=== The task ===
Nothing but the lines from the one with "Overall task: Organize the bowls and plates" down to the one with "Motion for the" should be returned, exactly and with both ends included, from the material below.

---------------

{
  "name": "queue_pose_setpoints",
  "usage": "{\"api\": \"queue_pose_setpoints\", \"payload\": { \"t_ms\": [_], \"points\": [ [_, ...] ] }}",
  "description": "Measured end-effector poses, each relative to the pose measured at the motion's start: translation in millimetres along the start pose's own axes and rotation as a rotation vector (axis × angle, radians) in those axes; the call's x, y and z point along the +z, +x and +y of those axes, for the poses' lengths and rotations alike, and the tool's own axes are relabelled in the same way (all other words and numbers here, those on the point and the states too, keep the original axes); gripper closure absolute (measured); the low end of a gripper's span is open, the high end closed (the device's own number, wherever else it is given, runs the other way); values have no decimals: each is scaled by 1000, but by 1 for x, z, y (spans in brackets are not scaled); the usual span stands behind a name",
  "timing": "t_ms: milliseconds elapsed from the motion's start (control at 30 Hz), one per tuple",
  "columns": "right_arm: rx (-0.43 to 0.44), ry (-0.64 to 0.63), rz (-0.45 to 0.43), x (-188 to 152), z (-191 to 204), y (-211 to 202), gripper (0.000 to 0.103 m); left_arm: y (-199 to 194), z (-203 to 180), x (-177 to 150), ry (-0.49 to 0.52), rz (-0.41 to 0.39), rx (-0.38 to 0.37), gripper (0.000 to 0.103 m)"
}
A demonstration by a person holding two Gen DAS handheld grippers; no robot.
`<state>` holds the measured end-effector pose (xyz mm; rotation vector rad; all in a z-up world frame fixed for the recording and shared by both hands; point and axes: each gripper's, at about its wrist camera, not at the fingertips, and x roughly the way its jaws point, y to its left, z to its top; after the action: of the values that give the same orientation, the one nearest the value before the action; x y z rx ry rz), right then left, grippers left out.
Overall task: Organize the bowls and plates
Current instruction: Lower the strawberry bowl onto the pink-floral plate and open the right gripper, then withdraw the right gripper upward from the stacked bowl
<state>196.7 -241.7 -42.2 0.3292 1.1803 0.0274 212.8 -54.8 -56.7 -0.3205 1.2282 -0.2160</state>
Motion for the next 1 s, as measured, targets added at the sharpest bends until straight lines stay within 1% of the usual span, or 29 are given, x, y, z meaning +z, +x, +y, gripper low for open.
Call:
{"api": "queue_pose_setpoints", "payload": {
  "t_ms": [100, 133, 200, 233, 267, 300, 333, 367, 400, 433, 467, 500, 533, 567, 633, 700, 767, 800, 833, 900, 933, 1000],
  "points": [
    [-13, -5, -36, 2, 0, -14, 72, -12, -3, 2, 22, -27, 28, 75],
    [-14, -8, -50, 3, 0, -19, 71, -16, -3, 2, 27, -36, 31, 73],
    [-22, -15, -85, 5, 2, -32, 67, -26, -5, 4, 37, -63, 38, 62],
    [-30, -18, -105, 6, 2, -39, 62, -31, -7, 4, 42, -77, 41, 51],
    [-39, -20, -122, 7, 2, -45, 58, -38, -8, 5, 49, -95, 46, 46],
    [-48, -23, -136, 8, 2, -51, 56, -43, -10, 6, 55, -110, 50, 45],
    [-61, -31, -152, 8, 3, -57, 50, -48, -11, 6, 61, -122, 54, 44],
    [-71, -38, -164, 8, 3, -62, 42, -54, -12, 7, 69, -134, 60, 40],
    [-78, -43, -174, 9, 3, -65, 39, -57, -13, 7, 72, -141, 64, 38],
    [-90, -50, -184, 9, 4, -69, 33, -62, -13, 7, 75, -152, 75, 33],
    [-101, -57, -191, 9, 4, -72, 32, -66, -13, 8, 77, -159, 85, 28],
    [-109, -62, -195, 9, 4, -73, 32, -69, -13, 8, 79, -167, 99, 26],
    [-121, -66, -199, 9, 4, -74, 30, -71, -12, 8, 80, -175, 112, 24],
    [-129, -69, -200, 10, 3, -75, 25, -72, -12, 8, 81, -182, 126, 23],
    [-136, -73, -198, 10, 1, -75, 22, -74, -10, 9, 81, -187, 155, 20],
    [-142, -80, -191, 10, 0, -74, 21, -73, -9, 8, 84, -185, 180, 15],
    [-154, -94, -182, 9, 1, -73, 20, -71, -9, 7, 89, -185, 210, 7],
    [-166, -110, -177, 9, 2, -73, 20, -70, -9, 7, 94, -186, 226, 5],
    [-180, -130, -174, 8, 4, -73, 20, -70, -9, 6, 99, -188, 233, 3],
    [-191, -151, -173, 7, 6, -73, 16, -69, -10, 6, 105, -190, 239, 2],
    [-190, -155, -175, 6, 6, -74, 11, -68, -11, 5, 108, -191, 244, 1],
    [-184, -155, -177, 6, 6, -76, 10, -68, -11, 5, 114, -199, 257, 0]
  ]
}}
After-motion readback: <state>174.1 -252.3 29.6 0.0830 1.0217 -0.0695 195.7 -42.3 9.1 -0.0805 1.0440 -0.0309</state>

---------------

=== Solution to the exercise ===
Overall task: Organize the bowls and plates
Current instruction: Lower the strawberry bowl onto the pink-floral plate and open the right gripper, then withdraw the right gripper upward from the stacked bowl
<state>196.7 -241.7 -42.2 0.3292 1.1803 0.0274 212.8 -54.8 -56.7 -0.3205 1.2282 -0.2160</state>
Motion for the next 1 s, as measured, targets added at the sharpest bends until straight lines stay within 1% of the usual span, or 29 are given, x, y, z meaning +z, +x, +y, gripper low for open.

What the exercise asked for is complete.